Later on the mother and son decided to meet him at the steamer, as he might feel it a lonely home-coming, his father also being dead, and his two married sisters being absent from the city.
From the pier they had recognized Frederick on the steamer’s deck, but as he stood in front of his three companions, they had not been identified, otherwise Arthur would have gone away to avoid a meeting.
It seemed to Mrs. Varian as if a most malignant fate had sent them there when she lifted her eyes and saw before her Frederick, her handsome nephew, arm in arm with Cinthia, while behind them walked Everard Dawn with the beautiful Madame Ray.
It was a painful, almost a tragic rencontre, and entirely unavoidable, for Frederick Foster, unconscious of anything wrong, cried out almost boisterously:
“How do you do, my dear aunt? Happy to see you, Arthur!” embracing them with effusion, and adding, to the pale, silent girl who clung to his arm: “Miss Dawn, let me present my aunt, Mrs. Varian, and my cousin, Arthur Varian.”
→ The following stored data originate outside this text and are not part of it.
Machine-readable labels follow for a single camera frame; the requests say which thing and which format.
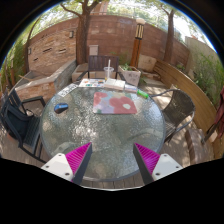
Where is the stone raised bed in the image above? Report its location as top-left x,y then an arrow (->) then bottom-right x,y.
14,59 -> 78,101

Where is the beige stone block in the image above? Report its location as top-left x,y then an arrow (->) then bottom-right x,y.
71,63 -> 90,83

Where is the thick forked tree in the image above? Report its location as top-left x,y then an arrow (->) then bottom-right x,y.
59,0 -> 104,66

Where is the wooden garden lamp post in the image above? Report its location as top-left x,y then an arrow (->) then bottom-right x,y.
129,18 -> 147,68

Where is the white concrete planter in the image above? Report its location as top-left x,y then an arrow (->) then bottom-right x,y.
117,63 -> 142,88

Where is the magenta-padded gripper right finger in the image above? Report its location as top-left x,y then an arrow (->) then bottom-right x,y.
132,142 -> 184,186

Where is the black metal chair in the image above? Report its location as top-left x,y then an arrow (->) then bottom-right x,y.
0,88 -> 48,164

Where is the green packet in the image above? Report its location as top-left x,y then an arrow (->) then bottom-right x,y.
136,89 -> 150,100

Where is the slim tree trunk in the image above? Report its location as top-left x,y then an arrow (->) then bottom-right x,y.
162,8 -> 178,64

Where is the brown wicker chair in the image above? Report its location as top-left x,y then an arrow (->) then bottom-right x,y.
149,88 -> 197,144

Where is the clear plastic cup with straw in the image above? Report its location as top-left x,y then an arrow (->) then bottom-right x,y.
103,59 -> 115,82

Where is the colourful picture sheet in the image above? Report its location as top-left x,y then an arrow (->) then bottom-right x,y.
78,78 -> 106,89

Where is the small white booklet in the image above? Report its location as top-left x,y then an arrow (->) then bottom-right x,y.
124,83 -> 139,94

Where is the white open book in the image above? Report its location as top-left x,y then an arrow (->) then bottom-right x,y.
103,78 -> 127,92

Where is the floral mouse pad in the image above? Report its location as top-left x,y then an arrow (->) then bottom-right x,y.
92,91 -> 138,115

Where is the beige wall box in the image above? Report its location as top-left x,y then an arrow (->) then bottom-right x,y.
88,44 -> 100,56

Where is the blue computer mouse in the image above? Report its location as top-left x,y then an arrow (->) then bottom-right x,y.
53,102 -> 70,115

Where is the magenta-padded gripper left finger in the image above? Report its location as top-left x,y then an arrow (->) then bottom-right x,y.
40,142 -> 93,186

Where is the dark wooden slatted chair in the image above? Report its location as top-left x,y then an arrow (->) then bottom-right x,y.
77,55 -> 128,83

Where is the white license plate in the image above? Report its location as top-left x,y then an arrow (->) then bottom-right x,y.
57,83 -> 79,98

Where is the curved wooden bench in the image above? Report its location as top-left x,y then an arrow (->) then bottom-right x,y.
153,59 -> 224,159

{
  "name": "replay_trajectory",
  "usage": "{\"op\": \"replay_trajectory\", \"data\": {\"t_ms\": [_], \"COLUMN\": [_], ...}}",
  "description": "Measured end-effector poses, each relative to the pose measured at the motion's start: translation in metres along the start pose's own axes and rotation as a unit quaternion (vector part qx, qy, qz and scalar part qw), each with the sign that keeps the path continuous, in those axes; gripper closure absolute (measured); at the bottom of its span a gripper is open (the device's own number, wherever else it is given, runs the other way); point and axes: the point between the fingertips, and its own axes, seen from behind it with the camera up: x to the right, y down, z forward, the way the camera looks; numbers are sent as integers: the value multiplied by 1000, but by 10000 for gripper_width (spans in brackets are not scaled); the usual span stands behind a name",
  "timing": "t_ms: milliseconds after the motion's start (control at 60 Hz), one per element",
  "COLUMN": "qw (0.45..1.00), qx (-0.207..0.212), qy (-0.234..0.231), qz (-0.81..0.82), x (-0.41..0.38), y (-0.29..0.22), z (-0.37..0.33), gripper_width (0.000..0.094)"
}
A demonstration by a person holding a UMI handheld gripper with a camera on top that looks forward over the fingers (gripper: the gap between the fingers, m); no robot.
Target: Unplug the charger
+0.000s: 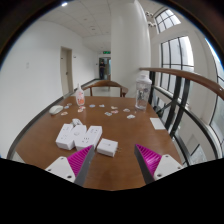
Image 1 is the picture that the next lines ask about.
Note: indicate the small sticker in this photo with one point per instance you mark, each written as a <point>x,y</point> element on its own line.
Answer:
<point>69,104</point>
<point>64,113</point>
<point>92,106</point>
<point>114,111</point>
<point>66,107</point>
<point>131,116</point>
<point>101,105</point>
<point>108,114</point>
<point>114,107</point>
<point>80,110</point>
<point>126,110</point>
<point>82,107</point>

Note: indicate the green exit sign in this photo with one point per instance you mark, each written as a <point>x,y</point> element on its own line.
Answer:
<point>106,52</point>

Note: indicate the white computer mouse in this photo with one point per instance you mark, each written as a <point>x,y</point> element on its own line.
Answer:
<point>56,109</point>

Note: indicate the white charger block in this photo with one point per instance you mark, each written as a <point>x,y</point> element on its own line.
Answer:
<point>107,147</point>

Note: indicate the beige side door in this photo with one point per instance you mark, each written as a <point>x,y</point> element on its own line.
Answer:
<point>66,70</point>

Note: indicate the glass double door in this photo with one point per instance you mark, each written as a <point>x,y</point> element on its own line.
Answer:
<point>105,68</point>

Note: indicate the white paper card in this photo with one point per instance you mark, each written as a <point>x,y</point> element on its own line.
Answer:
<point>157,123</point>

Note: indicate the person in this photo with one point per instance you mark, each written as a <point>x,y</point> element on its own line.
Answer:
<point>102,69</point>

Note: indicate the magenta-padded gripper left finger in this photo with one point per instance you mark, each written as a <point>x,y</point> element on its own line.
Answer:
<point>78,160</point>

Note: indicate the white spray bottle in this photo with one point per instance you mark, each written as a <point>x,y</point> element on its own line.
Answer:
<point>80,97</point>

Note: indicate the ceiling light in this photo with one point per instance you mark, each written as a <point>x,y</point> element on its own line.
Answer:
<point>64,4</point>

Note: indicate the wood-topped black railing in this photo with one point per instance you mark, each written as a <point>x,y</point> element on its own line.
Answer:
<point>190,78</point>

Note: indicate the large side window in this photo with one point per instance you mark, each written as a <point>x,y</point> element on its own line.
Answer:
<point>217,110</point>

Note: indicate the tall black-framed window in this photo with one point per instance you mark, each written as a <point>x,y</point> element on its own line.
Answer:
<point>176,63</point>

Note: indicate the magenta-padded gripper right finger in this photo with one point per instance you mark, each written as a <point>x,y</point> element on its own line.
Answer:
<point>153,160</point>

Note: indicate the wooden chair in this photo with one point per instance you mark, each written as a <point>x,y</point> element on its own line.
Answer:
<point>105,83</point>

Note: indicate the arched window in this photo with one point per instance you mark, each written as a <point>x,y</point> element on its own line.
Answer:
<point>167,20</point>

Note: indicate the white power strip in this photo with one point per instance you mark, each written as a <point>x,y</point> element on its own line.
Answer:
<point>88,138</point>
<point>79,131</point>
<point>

A moment of shocked embarrassment was followed by formal greetings—greetings as of strangers who had never met before.
Mrs. Varian and Cinthia simply bowed to each other, both pale and cold, but Arthur held out his hand, saying, almost inaudibly:
“I am glad to meet you.”
Cinthia bowed without speaking, and gave him her icy fingers in response. Their hands just touched and fell apart, and their faces were as pale as they would ever be in their coffins.
Frederick Foster, without observing anything unusual in the air, proceeded to present the others.
“Mr. Dawn and Madame Ray, let me present my aunt and cousin, Mrs. Varian and her son.”
Again there were cold, surprised bows on either side, and the next moment Frederick found that Cinthia’s fingers had dropped from his arm, and the heedless, jostling, happy throng had closed in between the two little groups, cutting them off from each other.
“Oh, I say!” he cried, in dismay, “we have quite lost my friends. Will you excuse me one moment while I follow and bid them good-bye?”
But Arthur answered in a troubled voice:
“My mother is almost fainting, Fred. Will you help me take her to the carriage?”
It was quite true what Arthur said. Mrs. Varian’s proud, dark head had drooped heavily against his shoulder, and her face was marble-pale, with half-closed eyes, while her breath came in slow, labored gasps.
Somehow, the sight of Everard Dawn with the beautiful actress by his side had given her an almost insupportable shock.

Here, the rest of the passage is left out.